For Guha, the collaboration provides access to unique computing resources unavailable at universities. “Speaking to project members at national labs helps keep us focused on problems that matter,” he adds. Bhatele agrees, “This is a great opportunity for graduate students to tackle real-world issues. For the national labs, the project provides a different perspective on addressing these problems from an academic viewpoint as well as a hiring pipeline to attract young talent to support the national mission.”
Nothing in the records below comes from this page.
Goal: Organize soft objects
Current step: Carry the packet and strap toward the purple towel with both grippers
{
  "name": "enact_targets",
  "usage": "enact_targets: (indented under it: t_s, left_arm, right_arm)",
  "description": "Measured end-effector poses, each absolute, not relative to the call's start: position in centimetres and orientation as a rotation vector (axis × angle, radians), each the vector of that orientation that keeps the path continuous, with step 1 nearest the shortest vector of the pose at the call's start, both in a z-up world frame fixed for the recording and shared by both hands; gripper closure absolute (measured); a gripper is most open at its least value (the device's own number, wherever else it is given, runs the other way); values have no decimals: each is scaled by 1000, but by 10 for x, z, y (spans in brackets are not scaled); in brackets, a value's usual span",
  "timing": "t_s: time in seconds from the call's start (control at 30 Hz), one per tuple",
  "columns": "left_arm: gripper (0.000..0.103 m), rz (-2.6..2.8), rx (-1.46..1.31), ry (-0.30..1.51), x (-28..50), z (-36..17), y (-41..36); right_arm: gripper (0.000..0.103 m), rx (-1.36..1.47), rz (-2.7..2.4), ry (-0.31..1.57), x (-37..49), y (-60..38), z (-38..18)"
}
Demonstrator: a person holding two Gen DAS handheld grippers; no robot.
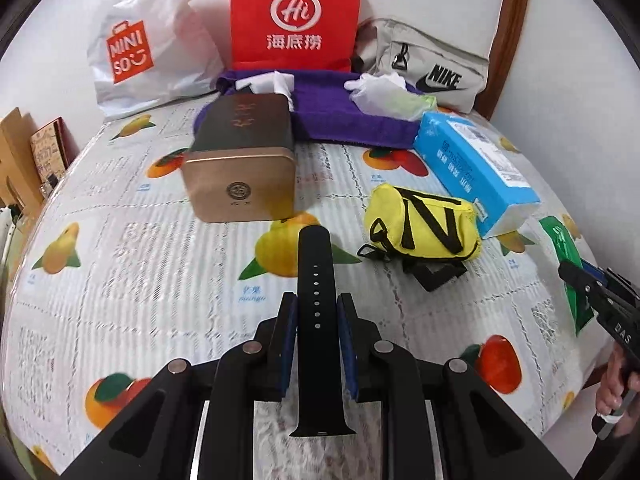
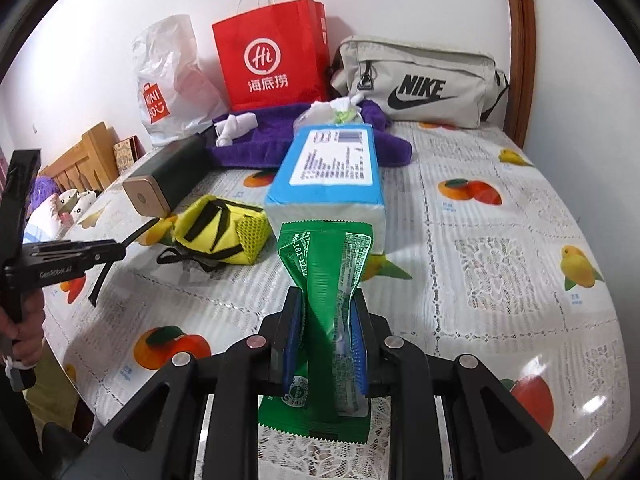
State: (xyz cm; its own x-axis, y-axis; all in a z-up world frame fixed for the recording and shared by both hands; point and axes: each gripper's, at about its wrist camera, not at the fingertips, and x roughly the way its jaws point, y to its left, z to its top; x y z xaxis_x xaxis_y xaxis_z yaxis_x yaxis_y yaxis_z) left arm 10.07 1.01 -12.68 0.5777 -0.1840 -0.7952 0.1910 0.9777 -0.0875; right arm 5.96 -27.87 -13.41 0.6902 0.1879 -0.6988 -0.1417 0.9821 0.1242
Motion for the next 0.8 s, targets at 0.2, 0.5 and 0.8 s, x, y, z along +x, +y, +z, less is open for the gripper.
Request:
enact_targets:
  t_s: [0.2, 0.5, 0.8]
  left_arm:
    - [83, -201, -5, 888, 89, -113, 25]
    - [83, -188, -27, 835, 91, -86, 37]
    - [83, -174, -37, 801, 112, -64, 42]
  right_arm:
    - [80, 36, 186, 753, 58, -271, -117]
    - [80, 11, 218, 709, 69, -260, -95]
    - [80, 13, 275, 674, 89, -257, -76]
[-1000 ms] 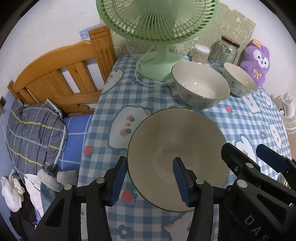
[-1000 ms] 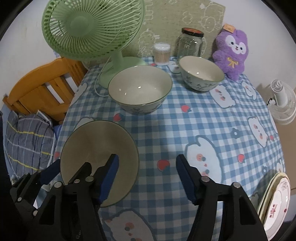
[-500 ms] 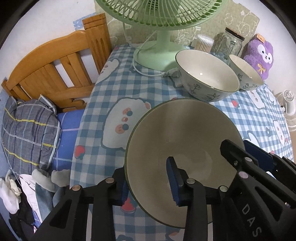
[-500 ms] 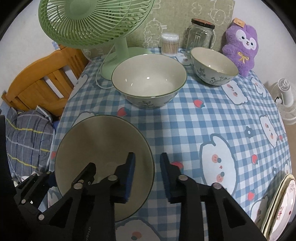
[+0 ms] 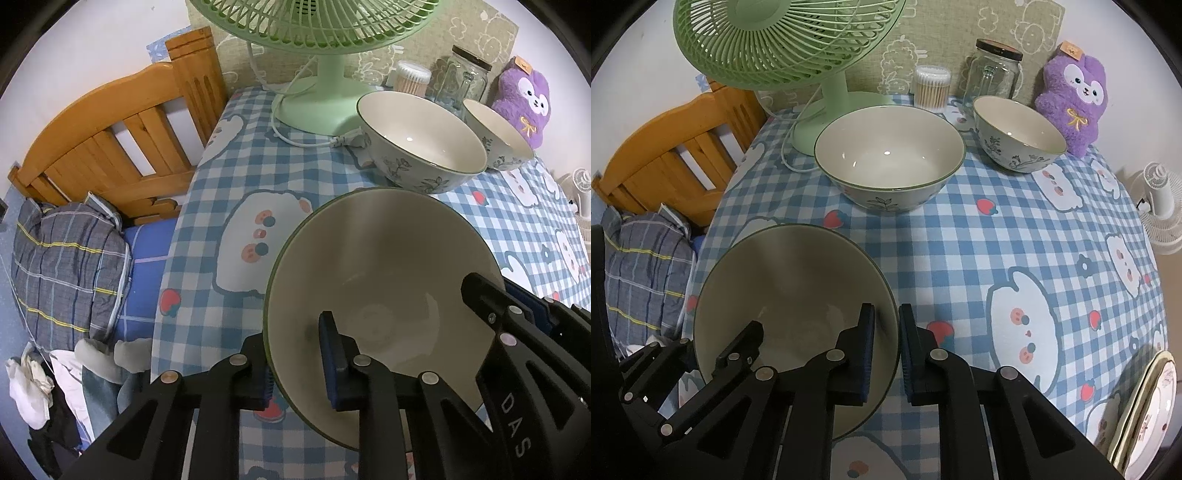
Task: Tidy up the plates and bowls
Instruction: 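Lift the cream bowl with both grippers and carry it toward the plate stack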
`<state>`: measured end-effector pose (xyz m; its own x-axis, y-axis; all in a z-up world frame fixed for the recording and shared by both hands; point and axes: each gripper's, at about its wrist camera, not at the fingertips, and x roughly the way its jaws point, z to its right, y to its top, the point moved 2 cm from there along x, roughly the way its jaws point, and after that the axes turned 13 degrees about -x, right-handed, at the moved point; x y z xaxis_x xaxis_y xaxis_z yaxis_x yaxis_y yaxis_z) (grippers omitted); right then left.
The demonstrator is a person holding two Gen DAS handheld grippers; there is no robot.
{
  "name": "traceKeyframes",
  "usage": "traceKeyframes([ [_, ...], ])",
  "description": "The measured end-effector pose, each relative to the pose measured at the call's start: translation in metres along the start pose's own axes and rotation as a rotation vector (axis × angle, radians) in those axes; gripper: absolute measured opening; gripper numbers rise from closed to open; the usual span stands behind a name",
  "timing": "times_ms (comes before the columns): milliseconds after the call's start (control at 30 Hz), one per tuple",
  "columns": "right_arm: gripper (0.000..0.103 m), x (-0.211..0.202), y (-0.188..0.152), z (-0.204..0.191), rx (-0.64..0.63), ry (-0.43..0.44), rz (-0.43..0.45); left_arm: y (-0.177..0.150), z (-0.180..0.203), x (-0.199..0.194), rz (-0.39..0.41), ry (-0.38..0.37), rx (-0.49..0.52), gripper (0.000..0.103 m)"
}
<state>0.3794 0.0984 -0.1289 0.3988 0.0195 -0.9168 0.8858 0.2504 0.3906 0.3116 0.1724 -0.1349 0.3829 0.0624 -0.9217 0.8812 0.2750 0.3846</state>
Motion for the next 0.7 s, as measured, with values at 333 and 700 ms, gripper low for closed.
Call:
traceKeyframes([
  [333, 0.016, -0.010, -0.013, 0.012, 0.028, -0.013, -0.017, -0.007, 0.011, -0.012, 0.011, -0.025, 0.035, 0.018],
  [700, 0.016, -0.035, -0.031, 0.034, 0.069, -0.044, -0.012, -0.020, 0.032, -0.030, 0.017, -0.051, 0.080, 0.018],
])
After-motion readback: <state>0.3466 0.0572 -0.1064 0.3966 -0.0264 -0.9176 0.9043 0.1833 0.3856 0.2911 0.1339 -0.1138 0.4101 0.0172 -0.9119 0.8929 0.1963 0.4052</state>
Collectively, the team is primed to face the unknowns of the burgeoning HPC-LLM field. “When working with large transformer models, nothing ever works the way you think it will,” Goldstein points out. For example, a supercomputer may not yet be configured to run workloads efficiently, and a model may not work with a specific dataset. When these challenges arise, he continues, “It becomes quite clear why our team has LLM-focused researchers working with HPC-focused teammates. Colleagues help us build solutions that span the whole HPC stack, from high-level applications to low-level routers and switches.”

Additionally, the LLNL team will contribute to the DOE’s new Genesis Mission via the Transformational AI Models Consortium led by Argonne National Laboratory. Menon notes, “The tools developed as part of our project—spanning agentic workflow, performance optimization, and code porting—will be critical for accelerating AI-assisted HPC code development under this initiative.”

— Holly Auten
Machine photos above are courtesy of Argonne National Laboratory, ORNL, and the National Energy Research Scientific Computing Center.